Maria Popova reviews Monoculture: How One Story Is Changing Everything:
“The universe is made of stories, not atoms,” poet Muriel Rukeyser famously proclaimed. The stories we tell ourselves and each other are how we make sense of the world and our place in it. Some stories become so sticky, so pervasive that we internalize them to a point where we no longer see their storiness — they become not one of many lenses on reality, but reality itself. And breaking through them becomes exponentially difficult because part of our shared human downfall is our ego’s blind conviction that we’re autonomous agents acting solely on our own volition, rolling our eyes at any insinuation we might be influenced by something external to our selves.

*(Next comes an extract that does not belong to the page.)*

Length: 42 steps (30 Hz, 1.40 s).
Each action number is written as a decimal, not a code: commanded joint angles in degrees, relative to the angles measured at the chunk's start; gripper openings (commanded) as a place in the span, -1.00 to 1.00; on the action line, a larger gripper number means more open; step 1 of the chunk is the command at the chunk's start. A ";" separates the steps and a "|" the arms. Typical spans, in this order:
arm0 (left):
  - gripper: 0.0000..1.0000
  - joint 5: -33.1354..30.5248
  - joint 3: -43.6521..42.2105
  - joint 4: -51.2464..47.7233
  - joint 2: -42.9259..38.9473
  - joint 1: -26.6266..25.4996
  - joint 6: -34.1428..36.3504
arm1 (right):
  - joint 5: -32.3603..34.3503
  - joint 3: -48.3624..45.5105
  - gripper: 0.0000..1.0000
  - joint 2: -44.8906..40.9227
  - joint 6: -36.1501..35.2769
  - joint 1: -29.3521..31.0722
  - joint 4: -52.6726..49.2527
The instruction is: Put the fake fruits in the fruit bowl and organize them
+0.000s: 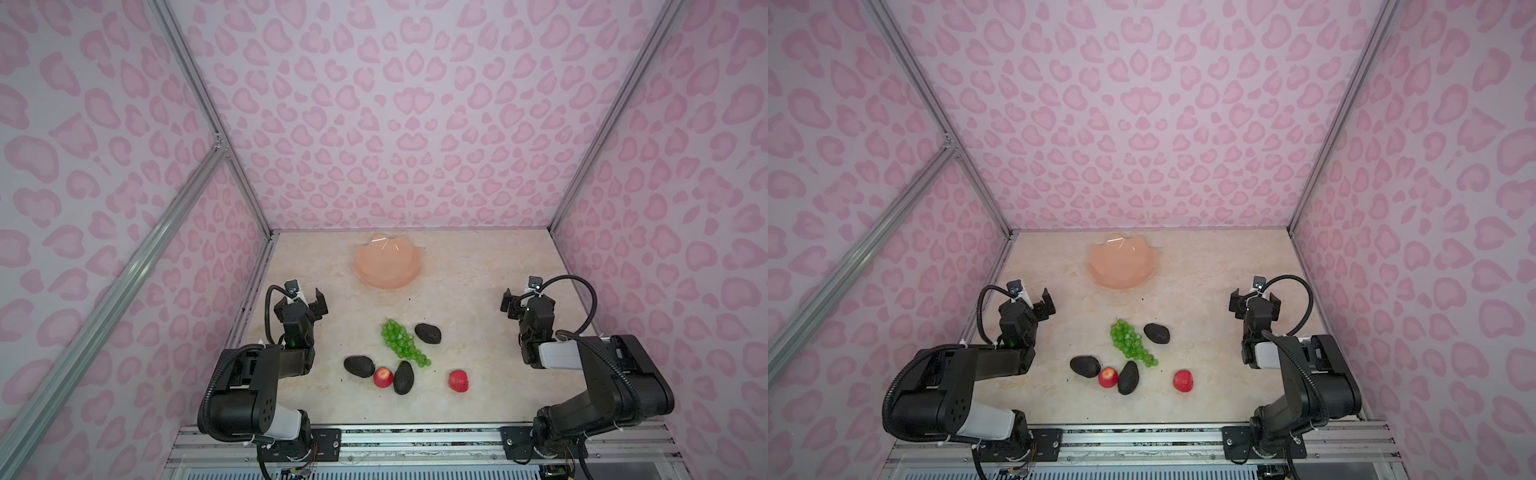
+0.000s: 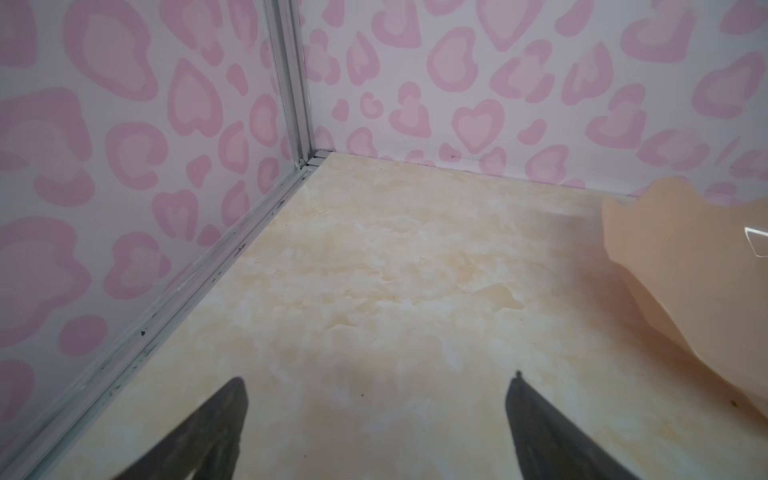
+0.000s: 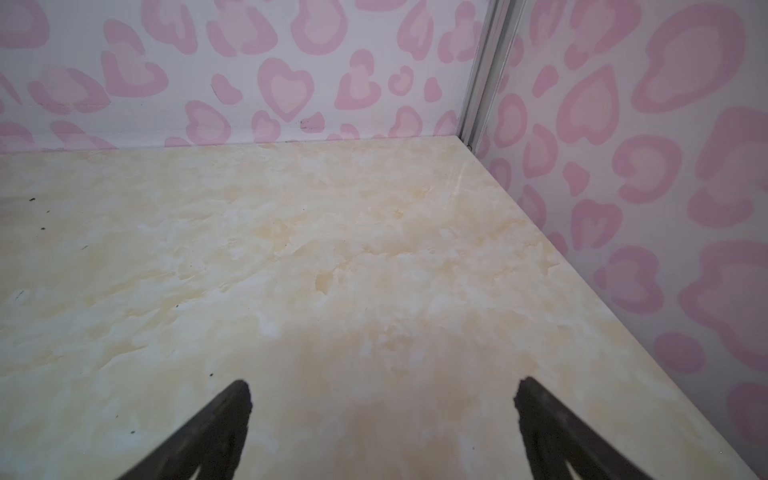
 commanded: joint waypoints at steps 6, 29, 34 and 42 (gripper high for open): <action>0.96 -0.13 0.10 1.09 -0.06 0.12 0.37 | 0.57 0.12 0.99 0.20 0.00 -0.05 0.83; 0.96 -0.09 0.31 0.84 0.05 0.16 0.28 | 0.62 0.22 0.99 0.20 0.09 -0.04 0.72; 0.96 -0.07 0.21 0.92 0.00 0.16 0.30 | 0.58 0.16 0.99 0.14 0.09 -0.01 0.78; 0.99 -2.82 9.09 -20.33 -9.78 0.03 -0.55 | 5.46 1.42 0.98 -3.08 1.30 0.10 -2.32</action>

Yet we are — we’re infinitely influenced by these stories we’ve come to internalize, stories we’ve heard and repeated so many times they’ve become the invisible underpinning of our entire lived experience.
That’s exactly what F. S. Michaels explores in Monoculture: How One Story Is Changing Everything — a provocative investigation of the dominant story of our time and how it’s shaping six key areas of our lives: our work, our relationships with others and the natural world, our education, our physical and mental health, our communities, and our creativity.

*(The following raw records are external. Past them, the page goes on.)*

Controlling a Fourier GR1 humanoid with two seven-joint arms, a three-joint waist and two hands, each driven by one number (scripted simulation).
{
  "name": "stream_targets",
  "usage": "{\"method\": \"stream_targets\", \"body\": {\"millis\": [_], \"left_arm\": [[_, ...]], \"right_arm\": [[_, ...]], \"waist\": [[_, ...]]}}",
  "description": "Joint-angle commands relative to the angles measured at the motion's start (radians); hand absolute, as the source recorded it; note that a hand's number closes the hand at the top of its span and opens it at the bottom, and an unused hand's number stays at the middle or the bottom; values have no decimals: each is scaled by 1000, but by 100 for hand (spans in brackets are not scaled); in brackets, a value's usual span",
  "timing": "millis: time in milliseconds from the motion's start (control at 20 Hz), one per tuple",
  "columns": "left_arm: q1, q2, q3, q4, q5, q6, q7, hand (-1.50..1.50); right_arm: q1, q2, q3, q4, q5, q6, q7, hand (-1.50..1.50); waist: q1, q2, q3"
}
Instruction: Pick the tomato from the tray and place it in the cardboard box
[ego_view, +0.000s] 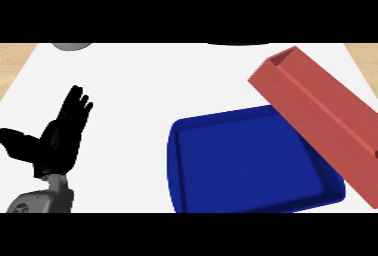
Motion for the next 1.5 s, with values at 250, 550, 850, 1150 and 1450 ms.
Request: {"method": "stream_targets", "body": {"millis": [250, 550, 850, 1150, 1450], "left_arm": [[8, 17, 41, -5, 25, -5, -3, 0], [29, -21, 0, -20, 0, 15, -8, 0], [38, -12, -1, -45, 16, -11, -6, 0], [35, 17, 30, -27, 20, -24, -15, 0], [0, 8, 28, -9, 26, -29, -3, 0]], "right_arm": [[-15, 127, -179, -271, -32, -41, 208, 150], [-136, 185, -424, -253, -80, 0, 325, 150], [-313, 177, -803, -101, -266, 135, 300, 150], [-417, 51, -1165, 78, -470, 209, 198, 150], [-382, -152, -1254, 323, -413, 200, -64, 150]], "waist": [[-25, 0, 1], [-23, 3, 2], [0, 9, 3], [-5, 10, 4], [8, 13, 4]]}}
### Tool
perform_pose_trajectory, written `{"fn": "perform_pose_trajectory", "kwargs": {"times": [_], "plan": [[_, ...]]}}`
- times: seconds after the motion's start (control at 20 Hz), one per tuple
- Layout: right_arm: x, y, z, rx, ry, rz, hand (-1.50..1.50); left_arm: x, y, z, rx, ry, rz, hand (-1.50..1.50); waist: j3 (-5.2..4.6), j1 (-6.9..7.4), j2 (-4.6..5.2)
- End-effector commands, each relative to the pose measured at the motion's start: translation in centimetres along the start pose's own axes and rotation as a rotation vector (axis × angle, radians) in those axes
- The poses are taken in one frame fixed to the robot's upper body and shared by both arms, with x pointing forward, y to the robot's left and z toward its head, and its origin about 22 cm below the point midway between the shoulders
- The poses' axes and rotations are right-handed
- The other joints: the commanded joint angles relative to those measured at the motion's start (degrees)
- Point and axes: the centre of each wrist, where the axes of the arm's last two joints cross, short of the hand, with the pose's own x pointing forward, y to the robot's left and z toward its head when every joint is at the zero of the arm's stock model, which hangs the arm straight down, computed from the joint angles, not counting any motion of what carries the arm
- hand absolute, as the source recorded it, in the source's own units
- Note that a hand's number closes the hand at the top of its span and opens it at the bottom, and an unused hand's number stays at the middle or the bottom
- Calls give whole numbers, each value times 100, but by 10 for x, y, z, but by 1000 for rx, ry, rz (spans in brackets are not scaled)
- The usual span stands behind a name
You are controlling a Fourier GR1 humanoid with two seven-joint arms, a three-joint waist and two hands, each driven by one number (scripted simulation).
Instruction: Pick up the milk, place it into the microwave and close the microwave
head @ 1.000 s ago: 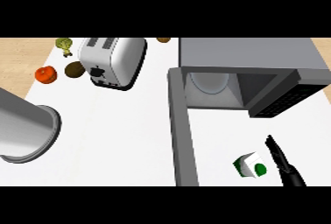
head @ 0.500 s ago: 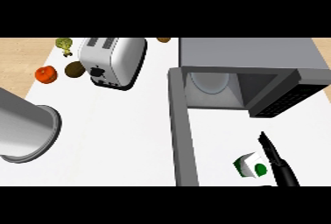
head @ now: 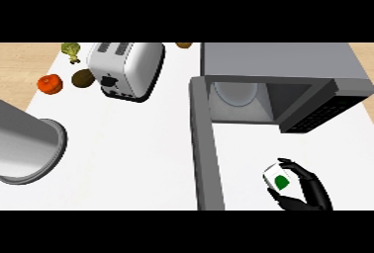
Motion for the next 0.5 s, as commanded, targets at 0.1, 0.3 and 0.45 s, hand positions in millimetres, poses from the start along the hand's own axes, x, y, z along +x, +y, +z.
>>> {"fn": "perform_pose_trajectory", "kwargs": {"times": [0.1,0.3,0.45], "plan": [[-6,21,-5,67,-114,-42,150,29,-13,3,-69,-103,60,-150,84,117,26],[1,37,-38,45,-135,-105,150,21,-16,0,-40,-113,61,-150,76,47,41],[14,27,-72,-54,-140,-119,150,19,-14,-4,-51,-103,62,-150,79,58,64]]}}
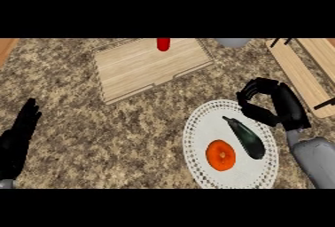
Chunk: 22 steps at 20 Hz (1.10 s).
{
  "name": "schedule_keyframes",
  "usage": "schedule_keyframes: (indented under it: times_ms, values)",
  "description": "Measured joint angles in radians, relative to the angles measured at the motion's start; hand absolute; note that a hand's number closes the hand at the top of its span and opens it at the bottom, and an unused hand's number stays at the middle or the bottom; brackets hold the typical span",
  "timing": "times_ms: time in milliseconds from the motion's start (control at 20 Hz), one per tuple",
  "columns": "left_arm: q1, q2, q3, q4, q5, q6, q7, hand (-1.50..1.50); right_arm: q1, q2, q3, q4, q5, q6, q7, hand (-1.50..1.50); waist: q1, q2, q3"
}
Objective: Pick the eggplant from the placemat and place it in the tiered shelf
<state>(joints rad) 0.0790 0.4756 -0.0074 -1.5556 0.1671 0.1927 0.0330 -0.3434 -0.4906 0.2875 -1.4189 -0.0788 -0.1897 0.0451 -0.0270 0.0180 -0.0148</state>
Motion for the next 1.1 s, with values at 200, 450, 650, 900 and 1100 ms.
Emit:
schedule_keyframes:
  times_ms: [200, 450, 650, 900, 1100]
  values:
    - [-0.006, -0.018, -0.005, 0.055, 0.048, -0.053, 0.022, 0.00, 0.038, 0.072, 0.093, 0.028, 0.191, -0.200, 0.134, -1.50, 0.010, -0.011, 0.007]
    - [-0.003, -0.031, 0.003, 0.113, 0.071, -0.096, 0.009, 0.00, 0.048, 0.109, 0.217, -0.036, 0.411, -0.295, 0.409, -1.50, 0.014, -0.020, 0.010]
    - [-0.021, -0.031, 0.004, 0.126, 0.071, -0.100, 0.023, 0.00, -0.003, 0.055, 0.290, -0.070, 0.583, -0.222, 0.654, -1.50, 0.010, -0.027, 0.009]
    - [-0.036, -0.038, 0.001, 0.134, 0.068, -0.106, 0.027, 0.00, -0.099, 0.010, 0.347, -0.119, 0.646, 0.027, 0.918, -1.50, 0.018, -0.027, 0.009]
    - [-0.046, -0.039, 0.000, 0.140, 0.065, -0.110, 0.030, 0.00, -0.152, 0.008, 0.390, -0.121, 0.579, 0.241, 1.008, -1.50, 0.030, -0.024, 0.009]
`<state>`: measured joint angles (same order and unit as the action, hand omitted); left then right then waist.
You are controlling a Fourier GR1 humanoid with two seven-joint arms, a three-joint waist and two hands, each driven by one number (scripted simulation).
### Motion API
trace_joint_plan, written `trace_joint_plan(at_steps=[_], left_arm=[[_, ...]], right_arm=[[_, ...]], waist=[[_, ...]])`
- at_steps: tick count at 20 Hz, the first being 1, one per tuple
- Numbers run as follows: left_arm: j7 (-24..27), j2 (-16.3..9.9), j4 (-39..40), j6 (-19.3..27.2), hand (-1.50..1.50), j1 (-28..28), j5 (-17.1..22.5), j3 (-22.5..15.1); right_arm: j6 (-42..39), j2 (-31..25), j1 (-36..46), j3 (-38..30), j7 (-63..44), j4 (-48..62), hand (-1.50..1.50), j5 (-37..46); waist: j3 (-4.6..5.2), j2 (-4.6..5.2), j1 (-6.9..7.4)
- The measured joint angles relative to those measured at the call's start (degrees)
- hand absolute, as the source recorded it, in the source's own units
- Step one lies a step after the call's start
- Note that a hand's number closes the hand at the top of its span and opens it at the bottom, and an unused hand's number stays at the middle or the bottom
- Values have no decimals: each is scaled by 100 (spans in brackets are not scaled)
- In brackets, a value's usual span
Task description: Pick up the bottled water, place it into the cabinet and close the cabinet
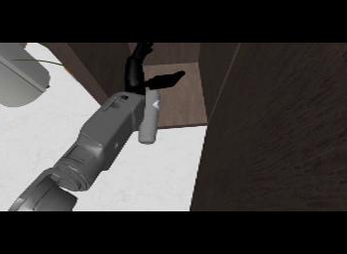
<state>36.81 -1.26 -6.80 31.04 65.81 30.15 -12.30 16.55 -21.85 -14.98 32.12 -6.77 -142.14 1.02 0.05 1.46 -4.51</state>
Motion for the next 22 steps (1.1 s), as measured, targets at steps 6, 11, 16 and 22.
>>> trace_joint_plan(at_steps=[6,11,16,22], left_arm=[[193,48,80,-138,-150,52,-45,55],[257,94,19,-430,-150,160,-59,89],[345,116,-289,-1278,-150,117,46,133],[198,123,-772,-1891,-150,12,307,29]], right_arm=[[-35,2,-61,-29,67,2,-150,-34],[-22,23,-53,-23,34,5,-150,-44],[-35,46,-70,-73,63,24,-150,-60],[-26,75,-8,-76,-46,17,-150,-54]], waist=[[1,0,-16],[2,-9,-5],[1,-37,29],[-2,-87,104]])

The governing pattern a culture obeys is a master story– one narrative in society that takes over the others, shrinking diversity and forming a monoculture. When you’re inside a master story at a particular time in history, you tend to accept its definition of reality. You unconsciously believe and act on certain things, and disbelieve and fail to act on other things. That’s the power of the monoculture; it’s able to direct us without us knowing too much about it.” ~ F. S. Michaels
During the Middle Ages, the dominant monoculture was one of religion and superstition. When Galileo challenged the Catholic Church’s geocentricity with his heliocentric model of the universe, he was accused of heresy and punished accordingly, but he did spark the drawn of the next monoculture, which reached a tipping point in the seventeenth century as humanity came to believe the world was fully knowable and discoverable through science, machines and mathematics — the scientific monoculture was born.
Ours, Micheals demonstrates, is a monoculture shaped by economic values and assumptions, and it shapes everything from the obvious things (our consumer habits, the music we listen to, the clothes we wear) to the less obvious and more uncomfortable to relinquish the belief of autonomy over (our relationships, our religion, our appreciation of art).